Any Long Term Capital Gains (LTCG) arising from the sale of shares where a Securities Transaction Tax (STT) has been paid on or after 1 October 2004, is exempt from tax under section 10(38) of the Income-tax Act, 1961 (“the Act”). Any LTCG arising from sale of shares that has not been subject to STT (eg: unlisted equity shares) would be taxable (at 10% without indexation/20% with indexation, plus applicable cess and surcharges). Indexation refers to adjusting the cost of the asset based on the cost inflation index (CII) published by the Income tax department for the FY of purchase and the FY of transfer.
Normally, Long Term Capital Losses (LTCL) are allowed to be set-off against LTCG. However, there is a school of thought that LTCG/LTCL arising from sources that are exempt (i.e. from the sale of shares, mutual funds, etc. on which STT has been paid) is not allowed to be set-off against LTCL/LTCG from other non-exempt sources. The format of the tax return (as it currently stands) also seems to disallow such an offset of losses against gains.
I live in my parents’ house. It is owned jointly by my parents. And I get an HRA component as part of my salary. I pay a certain amount monthly to my parents. Can I claim tax deduction on this amount which can be considered as house rent that I am paying to my parents?
—Anoop B S
Merely living in your parents’ house/making a monthly payment to your parents may not entitle you to claim the House Rent Allowance (HRA) exemption.
This exemption is available to a taxpayer, subject to the limits specified in the tax law, in respect of accommodation occupied by him that is not owned by him, for the payment of ‘rent’ in exchange for tenancy rights. It should therefore be evaluated if the monthly payments made by you to your parents qualify as ‘rent’.
In case it does, the claim for the HRA exemption is also subject to you providing your employer the prescribed declaration (Form 12BB) specifying your parents’ name, address and PAN number (the PAN number is mandatory if the aggregate rent paid during the Financial Year exceeds Rs1,00,000).
Your tax officer can demand proof (including lease agreements, proof of payment of rent, letter to the housing co-operative society notifying the tenancy, etc.) that the HRA exemption claimed is genuine. In a recent judicial precedent, the Indian Revenue Authorities denied the claim of rent paid to parents by a taxpayer in the absence of documents/information/records evidencing payment of rent.
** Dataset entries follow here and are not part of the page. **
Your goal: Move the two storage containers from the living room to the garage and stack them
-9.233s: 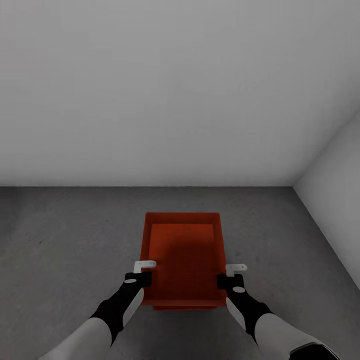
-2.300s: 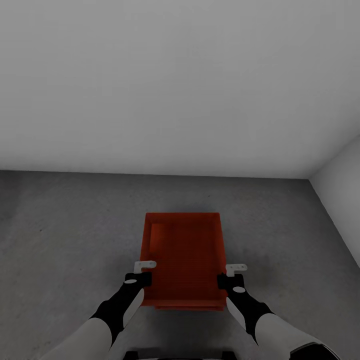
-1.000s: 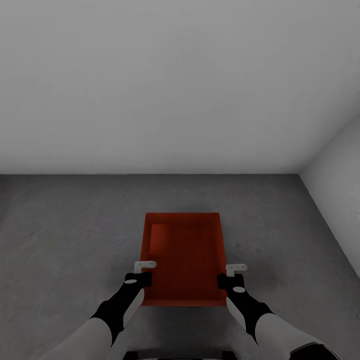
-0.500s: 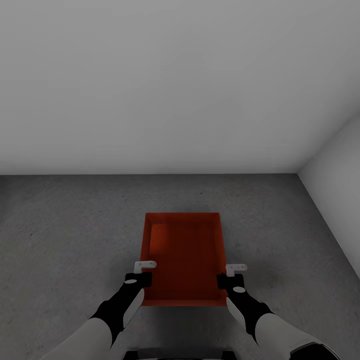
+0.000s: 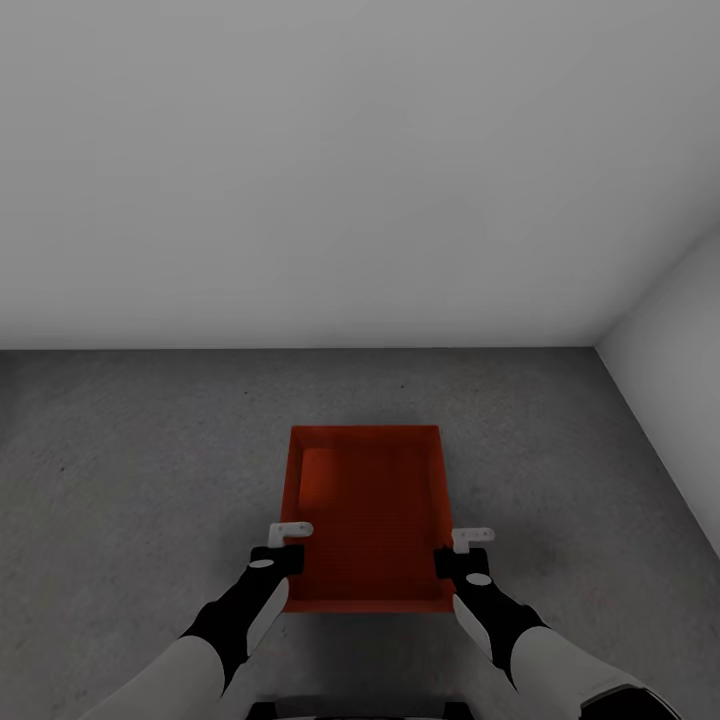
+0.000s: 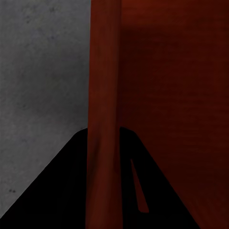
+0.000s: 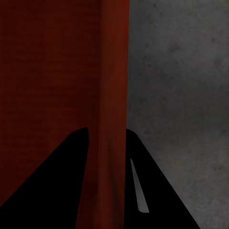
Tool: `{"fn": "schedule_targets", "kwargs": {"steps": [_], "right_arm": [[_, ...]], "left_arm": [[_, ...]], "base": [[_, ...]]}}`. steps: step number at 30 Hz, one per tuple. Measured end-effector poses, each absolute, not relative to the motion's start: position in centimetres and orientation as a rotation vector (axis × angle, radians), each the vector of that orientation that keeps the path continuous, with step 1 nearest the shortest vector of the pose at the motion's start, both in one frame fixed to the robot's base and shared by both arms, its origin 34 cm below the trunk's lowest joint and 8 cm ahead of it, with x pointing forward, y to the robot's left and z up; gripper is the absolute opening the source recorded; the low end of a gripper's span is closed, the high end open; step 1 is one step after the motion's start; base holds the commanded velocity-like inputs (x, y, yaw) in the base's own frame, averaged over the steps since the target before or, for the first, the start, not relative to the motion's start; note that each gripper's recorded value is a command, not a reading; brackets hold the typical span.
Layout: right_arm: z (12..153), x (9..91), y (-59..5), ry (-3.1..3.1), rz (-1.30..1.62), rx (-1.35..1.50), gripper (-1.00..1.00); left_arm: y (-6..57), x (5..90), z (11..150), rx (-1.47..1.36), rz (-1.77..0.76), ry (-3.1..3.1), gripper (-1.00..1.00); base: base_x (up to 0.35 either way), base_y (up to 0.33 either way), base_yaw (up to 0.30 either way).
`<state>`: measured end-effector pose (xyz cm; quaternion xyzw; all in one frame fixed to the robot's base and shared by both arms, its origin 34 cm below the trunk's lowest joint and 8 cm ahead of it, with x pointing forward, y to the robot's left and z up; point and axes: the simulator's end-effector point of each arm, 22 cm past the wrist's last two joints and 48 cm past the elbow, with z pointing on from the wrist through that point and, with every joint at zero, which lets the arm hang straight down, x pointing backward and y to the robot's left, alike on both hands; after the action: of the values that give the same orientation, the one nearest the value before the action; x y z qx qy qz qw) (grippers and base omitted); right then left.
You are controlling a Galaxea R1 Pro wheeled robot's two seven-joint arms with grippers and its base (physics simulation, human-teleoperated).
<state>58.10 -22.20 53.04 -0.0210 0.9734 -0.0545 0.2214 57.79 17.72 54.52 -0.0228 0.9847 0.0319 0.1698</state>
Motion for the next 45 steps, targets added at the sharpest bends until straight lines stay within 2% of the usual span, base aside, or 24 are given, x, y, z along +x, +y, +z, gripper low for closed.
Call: {"fn": "schedule_targets", "kwargs": {"steps": [45], "right_arm": [[48.0, 58.7, -22.2, 2.689, -0.154, -0.062, -1.00]], "left_arm": [[17.7, 58.3, 49.3, -0.069, 0.088, 2.797, -1.00]], "base": [[0.000, 0.000, 0.000]]}}
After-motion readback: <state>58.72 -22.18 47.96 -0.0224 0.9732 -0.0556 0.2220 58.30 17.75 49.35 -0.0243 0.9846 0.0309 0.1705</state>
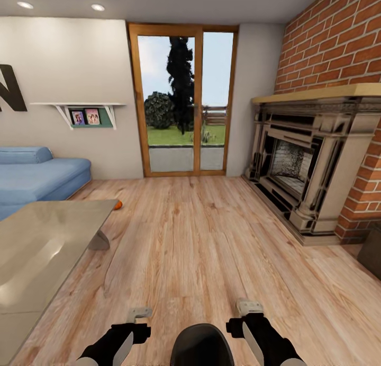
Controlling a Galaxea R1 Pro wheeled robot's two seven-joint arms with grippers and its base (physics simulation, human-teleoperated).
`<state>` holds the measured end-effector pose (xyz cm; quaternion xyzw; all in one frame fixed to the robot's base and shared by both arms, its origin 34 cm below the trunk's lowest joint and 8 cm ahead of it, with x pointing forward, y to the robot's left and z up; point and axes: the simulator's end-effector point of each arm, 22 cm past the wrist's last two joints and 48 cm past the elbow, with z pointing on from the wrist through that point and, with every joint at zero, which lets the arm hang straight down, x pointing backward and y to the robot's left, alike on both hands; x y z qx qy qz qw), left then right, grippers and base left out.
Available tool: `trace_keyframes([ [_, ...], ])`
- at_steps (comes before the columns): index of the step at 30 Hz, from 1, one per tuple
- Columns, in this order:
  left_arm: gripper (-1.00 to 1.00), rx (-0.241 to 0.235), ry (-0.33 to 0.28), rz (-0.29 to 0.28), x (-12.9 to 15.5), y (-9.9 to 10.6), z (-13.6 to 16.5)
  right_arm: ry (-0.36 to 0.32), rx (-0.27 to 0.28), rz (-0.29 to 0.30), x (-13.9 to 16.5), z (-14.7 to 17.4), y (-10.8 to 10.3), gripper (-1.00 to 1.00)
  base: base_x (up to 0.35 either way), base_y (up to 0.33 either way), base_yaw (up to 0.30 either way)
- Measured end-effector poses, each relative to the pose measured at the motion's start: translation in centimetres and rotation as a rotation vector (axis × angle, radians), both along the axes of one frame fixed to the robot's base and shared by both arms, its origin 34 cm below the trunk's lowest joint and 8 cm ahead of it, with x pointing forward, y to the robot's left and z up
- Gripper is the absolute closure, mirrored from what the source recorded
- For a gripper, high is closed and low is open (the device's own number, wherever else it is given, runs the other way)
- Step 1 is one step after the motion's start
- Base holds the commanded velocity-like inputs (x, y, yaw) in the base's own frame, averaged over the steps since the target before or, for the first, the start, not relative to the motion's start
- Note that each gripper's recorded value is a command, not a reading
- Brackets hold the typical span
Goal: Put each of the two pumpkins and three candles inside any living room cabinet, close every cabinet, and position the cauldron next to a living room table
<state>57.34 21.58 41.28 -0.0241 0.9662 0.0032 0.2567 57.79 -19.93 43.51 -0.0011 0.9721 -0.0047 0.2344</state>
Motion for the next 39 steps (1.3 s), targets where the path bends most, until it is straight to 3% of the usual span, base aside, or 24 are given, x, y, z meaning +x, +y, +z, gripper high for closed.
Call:
trace_keyframes([
  [31,-1.00,-0.002,0.008,-0.005,-1.6,-0.3,-6.7,-0.001,0.001,0.004,-1.4,-6.7,0.2,-1.00,0.000,0.000,0.000],
  [35,-1.00,-0.029,0.017,-0.023,-1.8,-1.9,-7.5,-0.001,0.001,0.005,-1.7,-7.5,0.3,-1.00,0.000,0.000,0.000],
  [39,-1.00,-0.096,0.052,-0.070,-1.4,-4.5,-7.5,-0.001,0.001,0.005,-1.9,-8.4,0.3,-1.00,0.000,0.000,0.000],
])
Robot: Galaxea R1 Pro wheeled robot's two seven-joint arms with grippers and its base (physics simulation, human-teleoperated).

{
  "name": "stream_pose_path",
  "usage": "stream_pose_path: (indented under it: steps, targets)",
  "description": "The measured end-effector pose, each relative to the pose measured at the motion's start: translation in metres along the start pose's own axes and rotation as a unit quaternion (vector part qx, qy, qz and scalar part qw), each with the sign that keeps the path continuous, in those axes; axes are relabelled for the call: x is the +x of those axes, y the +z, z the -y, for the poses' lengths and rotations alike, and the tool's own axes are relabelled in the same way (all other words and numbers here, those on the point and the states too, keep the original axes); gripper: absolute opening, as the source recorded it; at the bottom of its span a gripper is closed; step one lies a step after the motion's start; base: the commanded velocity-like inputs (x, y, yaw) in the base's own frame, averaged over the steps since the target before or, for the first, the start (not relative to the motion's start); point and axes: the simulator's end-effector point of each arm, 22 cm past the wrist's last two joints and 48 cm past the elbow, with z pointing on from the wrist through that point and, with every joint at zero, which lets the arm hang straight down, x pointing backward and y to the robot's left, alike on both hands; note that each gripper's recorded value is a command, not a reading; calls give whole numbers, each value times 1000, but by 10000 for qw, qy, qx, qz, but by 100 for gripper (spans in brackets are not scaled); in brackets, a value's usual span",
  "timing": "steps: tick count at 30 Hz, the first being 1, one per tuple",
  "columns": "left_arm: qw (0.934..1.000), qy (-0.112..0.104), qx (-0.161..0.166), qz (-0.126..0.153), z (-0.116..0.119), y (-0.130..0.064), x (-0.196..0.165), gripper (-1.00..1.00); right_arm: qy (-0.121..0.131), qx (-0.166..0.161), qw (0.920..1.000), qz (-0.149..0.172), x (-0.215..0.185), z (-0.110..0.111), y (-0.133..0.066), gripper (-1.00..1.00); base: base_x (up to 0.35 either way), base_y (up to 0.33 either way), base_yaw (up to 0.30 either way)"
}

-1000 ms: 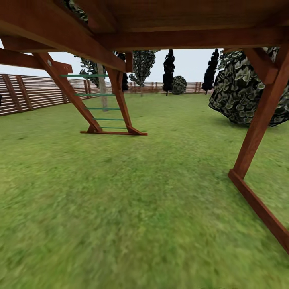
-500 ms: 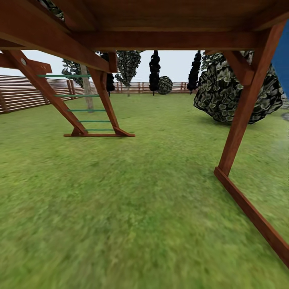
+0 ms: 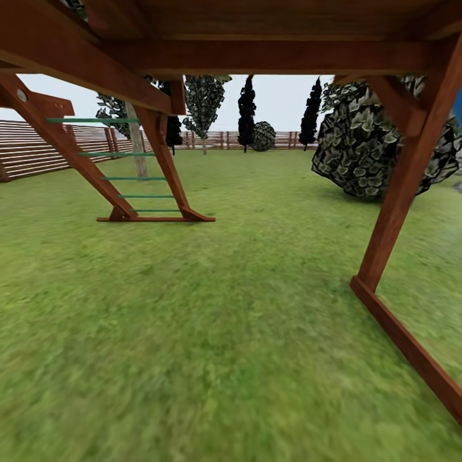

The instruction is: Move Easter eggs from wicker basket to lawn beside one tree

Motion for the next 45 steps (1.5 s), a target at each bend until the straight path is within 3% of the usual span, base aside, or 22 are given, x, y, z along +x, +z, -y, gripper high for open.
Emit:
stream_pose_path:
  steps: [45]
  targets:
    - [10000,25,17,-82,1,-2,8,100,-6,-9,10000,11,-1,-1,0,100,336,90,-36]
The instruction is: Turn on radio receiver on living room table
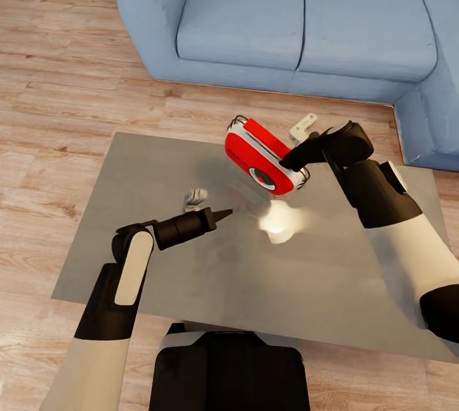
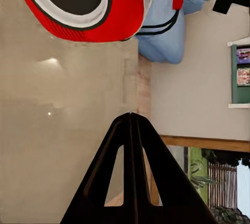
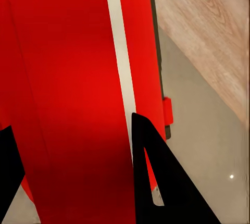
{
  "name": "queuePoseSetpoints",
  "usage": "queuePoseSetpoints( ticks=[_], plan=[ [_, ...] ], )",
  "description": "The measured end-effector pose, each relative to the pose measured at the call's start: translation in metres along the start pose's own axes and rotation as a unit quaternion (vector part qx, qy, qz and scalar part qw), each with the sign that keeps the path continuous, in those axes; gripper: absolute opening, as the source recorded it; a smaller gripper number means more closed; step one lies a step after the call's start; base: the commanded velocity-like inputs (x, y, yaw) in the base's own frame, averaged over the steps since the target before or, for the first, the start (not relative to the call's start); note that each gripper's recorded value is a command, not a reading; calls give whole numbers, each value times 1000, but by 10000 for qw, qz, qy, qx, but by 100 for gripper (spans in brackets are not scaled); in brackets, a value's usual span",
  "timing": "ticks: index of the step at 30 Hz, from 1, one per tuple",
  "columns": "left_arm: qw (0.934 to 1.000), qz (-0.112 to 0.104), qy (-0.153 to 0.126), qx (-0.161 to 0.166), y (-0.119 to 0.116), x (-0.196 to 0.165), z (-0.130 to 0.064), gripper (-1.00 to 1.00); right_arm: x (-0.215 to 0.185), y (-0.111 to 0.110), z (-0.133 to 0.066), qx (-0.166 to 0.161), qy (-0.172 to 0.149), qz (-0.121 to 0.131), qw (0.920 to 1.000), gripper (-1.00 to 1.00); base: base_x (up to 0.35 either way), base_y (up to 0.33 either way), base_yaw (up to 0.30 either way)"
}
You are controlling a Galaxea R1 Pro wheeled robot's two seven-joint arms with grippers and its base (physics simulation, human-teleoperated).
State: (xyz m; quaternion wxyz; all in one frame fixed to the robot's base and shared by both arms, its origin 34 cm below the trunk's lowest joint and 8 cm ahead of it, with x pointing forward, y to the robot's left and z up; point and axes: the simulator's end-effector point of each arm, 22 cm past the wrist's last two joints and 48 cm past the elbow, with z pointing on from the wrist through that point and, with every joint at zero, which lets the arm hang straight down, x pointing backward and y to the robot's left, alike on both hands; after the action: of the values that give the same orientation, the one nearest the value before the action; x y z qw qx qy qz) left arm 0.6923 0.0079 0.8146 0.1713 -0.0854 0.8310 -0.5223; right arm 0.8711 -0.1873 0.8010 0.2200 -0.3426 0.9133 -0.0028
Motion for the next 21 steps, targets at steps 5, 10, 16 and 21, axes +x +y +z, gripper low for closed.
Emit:
queuePoseSetpoints(
  ticks=[5,10,16,21],
  plan=[
    [10000,-7,-2,2,0,0,0,-100,-5,0,-4,20,-78,-20,10000,-100,0,0,0],
    [10000,-8,-10,5,-1,0,0,-100,-10,1,-8,0,-152,-33,9999,-100,0,0,0],
    [10000,-6,-21,11,-1,-1,0,-100,-12,3,-9,-28,-182,-35,9998,-100,0,0,0],
    [10000,-12,-28,27,-3,-1,1,-100,-12,9,-10,-185,-186,-35,9996,-100,0,0,0]
  ],
)
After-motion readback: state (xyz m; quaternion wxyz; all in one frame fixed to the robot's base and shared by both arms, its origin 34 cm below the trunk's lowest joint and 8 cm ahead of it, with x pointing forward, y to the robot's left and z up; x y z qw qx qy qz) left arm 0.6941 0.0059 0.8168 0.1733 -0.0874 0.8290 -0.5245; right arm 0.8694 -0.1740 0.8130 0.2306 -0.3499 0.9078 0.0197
I have a flat that I want to sell. I am selling it for Rs38.5 lakh and I also have a loan of Rs28 lakh over it. The loan amount includes a top-up loan. I want to know my long term capital gain liability. The original loan amount for the property at the time of purchase was Rs15 lakh. I had bought the house in 2012. For calculating capital gains, does it matter whether there was a loan on the house or not? How much tax would I have to pay on selling this house?
The sale of your flat would trigger taxes on any capital gains arising from the sale.
As you plan to sell the flat after having held the same for more than 24 months, the gains, if any, resulting from the sale of the flat would be taxable as Long Term Capital Gain (LTCG). The LTCG is computed as the difference between net sale proceeds and the indexed cost of acquisition of the flat.
Indexation refers to adjusting the cost of the asset based on the cost inflation index (CII) published by the Income tax department for Financial Year (FY) of purchase and FY of sale. The balance gain, if any, is subject to tax @ 20.60 per cent (plus applicable surcharge).
There are investments you can make to claim an exemption from capital gains tax, by reinvesting, within the specified time frames, the LTCG in the purchase /construction of a residential house in India (‘new asset’ for ease of reference) or by purchasing specified bonds.
Parizad Sirwalla is partner (tax), KPMG.